Throughout my life I have been committed to public service and servant leadership and have worked with the Tucson community in a variety of ways since moving here. I have served on a variety of nonprofit boards and I’ve worked closely with the local startup community and understand the passion and energy that goes into trying to build something from nothing. I also learned firsthand the importance of learning from your successes and especially your failures. I was recently elected to my third term as President of the Returned Peace Corps Volunteers of Southern Arizona (aka the Desert Doves).

Over the past few years, building community and trying to bring people together has been a focus for me and something I want to prioritize as a council member.
  • At my core, I am a progressive and I seek to build a just and equitable future for our families, community, and country. However, I'm also pragmatic and understand that not everyone will agree with me on all things, and that's okay. I believes in ideas like universal health care, a living wage, strong unions, small businesses, and free public education. I believe strongly in the public sector as citizens’ best protection against exploitative corporate power. I seek to find innovative ways to invest in public institutions and leverage technology, so they are effective and serve the public’s interests.
  • Many people are frustrated with our current system. They feel like politicians don’t listen and government doesn’t work. I’m committed to meeting people where they’re at to hear their needs and concerns. We need to find ways as elected officials to be more responsive to those we represent and I support ideas like participatory budgeting and digital democracy platforms. Government also needs to be more effective in serving the people, so they see and feel the impact of their tax dollars. I’m committed to reducing red-tape and streamlining projects, so we can be better at getting things done in our community. I want to be better as an elected official, and I want to make sure the government does better to serve the people.
  • Our current electoral system is broken and is eroding our democracy. Our two-party duopoly, partisan primaries, and gerrymandered districts push candidates and parties to ideological extremes. The end result is that many people in the middle are left out of the conversation and feel like their choice comes down to the least-bad option. This is why I support electoral reforms like ranked choice voting and open primaries which incentivize civil discourse and push candidates to represent a broader, less extreme, set of interests. Money is also a corrupting influence in our system, and I would support stricter campaign finance rules, publicly funded campaigns, and bans on dark money and political action committees.
Government has got to be more effective – especially at the local level. We need to find ways to get the roads repaved more quickly and better maintained over time. We need to make sure we are good collaborators with our private and nonprofit partners so we can address the pressing issues of housing affordability, homelessness, and addiction. We need to better support our local small businesses and entrepreneurs and make it easier and quicker for them to get up and running. And we need to plan for changing future by being responsive to the challenges of climate change and adapting to new technologies like AI.
City government has a significant impact on our daily lives – from the roads we drive and cycle on, to utility services, to public safety and public transportation. It has an outsized impact on our lives but is often overlooked by many people. It is also our most local and accessible part of our representative democracy, and someplace where every day people can often have an impact.
I've always been inspired by Martin Luther King Jr. His commitment to making the world a better place through non-violent resistance, his amazing use of language and rhetoric, and his vision for what could be - rather than what is - are all things examples I aspire to follow.
“Plurality” by Audrey Tang, Glen Weyl, and the community and “Abundance” by Ezra Klein and Derek Thompson are two books which resonate with me and influence my thinking about government and public policy.

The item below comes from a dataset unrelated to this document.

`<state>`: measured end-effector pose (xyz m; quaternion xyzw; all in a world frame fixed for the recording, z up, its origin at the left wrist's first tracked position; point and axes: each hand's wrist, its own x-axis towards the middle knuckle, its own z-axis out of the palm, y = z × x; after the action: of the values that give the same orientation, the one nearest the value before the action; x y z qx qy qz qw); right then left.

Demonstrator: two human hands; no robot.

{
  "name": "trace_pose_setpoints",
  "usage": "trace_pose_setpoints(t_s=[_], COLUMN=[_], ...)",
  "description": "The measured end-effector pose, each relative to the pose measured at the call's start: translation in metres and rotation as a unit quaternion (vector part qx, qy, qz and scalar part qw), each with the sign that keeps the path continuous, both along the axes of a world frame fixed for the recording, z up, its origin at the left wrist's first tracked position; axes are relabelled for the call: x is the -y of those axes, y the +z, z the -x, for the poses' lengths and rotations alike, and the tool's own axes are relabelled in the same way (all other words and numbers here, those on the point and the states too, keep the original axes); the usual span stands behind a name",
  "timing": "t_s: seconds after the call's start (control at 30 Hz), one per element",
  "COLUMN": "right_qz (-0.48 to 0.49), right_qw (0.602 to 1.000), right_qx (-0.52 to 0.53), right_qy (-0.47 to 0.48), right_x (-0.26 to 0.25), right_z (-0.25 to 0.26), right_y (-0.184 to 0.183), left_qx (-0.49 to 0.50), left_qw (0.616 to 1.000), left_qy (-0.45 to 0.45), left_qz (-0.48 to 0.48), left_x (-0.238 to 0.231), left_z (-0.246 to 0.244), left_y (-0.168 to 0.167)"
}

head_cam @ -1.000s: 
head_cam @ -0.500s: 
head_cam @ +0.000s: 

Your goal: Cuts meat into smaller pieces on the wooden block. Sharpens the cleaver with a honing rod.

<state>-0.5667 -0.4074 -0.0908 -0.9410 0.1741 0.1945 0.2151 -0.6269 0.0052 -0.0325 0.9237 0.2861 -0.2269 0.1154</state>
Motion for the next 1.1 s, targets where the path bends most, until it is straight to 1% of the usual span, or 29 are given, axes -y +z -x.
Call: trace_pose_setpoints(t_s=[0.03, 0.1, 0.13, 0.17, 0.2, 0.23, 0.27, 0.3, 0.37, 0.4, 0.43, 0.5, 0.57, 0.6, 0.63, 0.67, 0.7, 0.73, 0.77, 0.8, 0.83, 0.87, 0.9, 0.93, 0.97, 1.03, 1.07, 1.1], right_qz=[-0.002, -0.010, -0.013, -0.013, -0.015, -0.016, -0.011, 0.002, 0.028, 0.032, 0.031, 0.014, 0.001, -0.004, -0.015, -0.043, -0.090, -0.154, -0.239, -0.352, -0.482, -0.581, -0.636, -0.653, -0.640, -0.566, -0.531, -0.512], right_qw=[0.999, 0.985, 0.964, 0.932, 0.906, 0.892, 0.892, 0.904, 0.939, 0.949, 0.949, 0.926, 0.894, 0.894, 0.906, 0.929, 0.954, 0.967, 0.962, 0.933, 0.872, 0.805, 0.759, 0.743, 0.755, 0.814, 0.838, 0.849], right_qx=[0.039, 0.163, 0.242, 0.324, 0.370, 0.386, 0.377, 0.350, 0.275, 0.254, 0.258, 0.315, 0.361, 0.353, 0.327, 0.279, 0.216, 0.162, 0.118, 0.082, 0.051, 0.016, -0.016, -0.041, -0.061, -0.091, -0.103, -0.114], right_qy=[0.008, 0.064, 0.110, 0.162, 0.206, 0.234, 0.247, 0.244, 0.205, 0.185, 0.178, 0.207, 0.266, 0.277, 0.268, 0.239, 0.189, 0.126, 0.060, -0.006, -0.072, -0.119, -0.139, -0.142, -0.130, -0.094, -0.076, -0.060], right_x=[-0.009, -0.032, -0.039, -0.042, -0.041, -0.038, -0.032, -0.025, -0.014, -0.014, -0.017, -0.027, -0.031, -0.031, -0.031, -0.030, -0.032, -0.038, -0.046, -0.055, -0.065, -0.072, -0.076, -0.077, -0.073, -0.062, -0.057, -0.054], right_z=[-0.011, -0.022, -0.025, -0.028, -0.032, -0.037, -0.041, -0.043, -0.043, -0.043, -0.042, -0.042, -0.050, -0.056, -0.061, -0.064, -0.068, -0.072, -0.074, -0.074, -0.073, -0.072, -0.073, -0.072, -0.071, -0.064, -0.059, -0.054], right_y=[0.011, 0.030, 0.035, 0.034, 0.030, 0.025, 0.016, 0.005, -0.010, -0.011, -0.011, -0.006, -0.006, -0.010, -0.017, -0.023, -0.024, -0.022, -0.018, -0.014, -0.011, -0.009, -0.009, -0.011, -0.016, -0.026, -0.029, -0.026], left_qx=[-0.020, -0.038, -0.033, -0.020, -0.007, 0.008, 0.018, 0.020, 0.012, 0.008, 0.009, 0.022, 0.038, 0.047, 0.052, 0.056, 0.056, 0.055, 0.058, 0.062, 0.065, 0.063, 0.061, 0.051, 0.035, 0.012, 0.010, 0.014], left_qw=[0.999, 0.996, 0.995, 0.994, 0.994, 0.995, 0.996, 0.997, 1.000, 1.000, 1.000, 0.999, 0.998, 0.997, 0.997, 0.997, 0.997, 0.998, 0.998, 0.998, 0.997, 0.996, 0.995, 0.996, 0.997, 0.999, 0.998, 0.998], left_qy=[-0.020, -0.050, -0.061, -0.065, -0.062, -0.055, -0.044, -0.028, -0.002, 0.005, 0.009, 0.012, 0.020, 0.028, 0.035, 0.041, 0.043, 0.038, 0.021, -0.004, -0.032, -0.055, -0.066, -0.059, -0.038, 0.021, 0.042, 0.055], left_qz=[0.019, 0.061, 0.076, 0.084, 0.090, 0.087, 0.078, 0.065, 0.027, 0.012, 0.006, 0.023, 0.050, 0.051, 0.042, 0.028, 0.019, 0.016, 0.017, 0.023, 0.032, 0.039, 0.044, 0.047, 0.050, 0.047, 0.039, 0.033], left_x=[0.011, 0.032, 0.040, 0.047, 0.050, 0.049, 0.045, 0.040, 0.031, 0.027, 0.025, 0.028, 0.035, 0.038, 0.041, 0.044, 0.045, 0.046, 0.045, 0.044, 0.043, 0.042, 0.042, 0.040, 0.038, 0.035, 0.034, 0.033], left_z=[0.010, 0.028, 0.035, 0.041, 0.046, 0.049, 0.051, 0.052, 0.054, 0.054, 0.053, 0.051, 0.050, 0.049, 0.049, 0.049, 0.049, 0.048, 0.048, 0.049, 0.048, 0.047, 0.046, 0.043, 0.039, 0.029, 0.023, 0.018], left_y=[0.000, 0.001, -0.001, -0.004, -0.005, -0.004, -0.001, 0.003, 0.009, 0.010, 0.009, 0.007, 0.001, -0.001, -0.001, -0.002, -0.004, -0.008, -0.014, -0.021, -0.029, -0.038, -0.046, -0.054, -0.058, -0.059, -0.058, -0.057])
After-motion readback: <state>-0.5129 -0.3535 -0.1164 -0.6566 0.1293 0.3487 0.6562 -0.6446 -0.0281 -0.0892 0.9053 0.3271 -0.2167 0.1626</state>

I listen to a lot of podcasts which inform my political thinking this includes Pod Save America, Pod Save the World, The Ezra Klein Show, The Bulwark, The Lex Fridman Podcast, Your Undivided Attention, and Strict Scrutiny. I also listen to NPR on the radio and several of their podcasts as well.

For state and local news, I follow the Arizona Agenda, the Tucson Agenda, AZ Luminaria, the Tucson Sentinel, and the Tucson Spotlight. For national and international news, I like the Guardian, the Atlantic, the Intercept, NPR, and the New York Times.
Elected officials should have integrity and be honest. They need to be excellent communicators, understand how to connect with people, and good listeners. They should have compassion and understanding for those they serve – even those they disagree with. They should be curious and pragmatic and open to new ideas and different perspectives.
I'm humble and have a deep desire to serve my community. I can get along with and talk to almost anyone and appreciate learning from everyone I meet. I love thinking about and talking about ideas and how things work. I'm deeply curious and always seek to learn more about the world around me.
I think the most important responsibility for any elected official is a deep desire to serve the community. They should seek to put the needs of others before their own and do everything they can to improve the lives of those they represent.
I want to leave the world better than I found it and hope to create a more just, equitable, peaceful, and prosperous society for my family and yours.
9/11 is the biggest event that comes to mind. I was 19 at the time and distinctly remember waking up to a phone call from my aunt who led with "we're at war!" I remember getting dressed and heading to class at my local community college, only to see the footage on every TV in the building and finding out shortly thereafter that all classes were cancelled. In the days and weeks that followed, I mourned with the rest of the country but became increasingly alarmed at the disproportionate response of our country and feared that vengeance and rage would blind us. In the years that followed, I think we learned all the wrong lessons from that horrible event and to this day the legacy of "war on terror" haunts us.
Picking just one is too hard, but I love science fiction. Some of my recent favorites are "Ministry for the Future" by Kim Stanley Robinson, "Children of Time" by Adrian Tchaikovsky, and the entire "Expanse" series by James S.A. Corey.
Wesley Crusher from Star Trek. Being able to control time and space with your mind captured my imagination when I watched TNG as a kid. Seeing that story element brought back and expanded upon in Star Trek: Prodigy and getting to watch the show with my kids was awesome.
Like many Americans, I've struggled most of my life with mental health issues and depression in particular. I'm lucky that it does not manifest in extreme or destructive ways for me, but it has made life challenging many times. It has taken a lot of work to get to where I'm at now, and it requires constant attention and effort to maintain a healthy lifestyle.
I think any elected official should have some advanced education and a college degree. Public policy, government, and law are often complex and difficult to understand. Many of the problems and challenges our communities face are complicated systemic issues that can have multiple causes and impacts and defy simple solutions. Without an education, it’s hard to navigate these things, much less find solutions to them.
I'm a man of few words. Any questions?
Accountability and transparency are essential to building trust, and things that – unfortunately – have become increasingly absent at many levels of government. We need to do everything we can to restore accountability for government and elected officials if we ever hope to restore faith and trust in the public sector.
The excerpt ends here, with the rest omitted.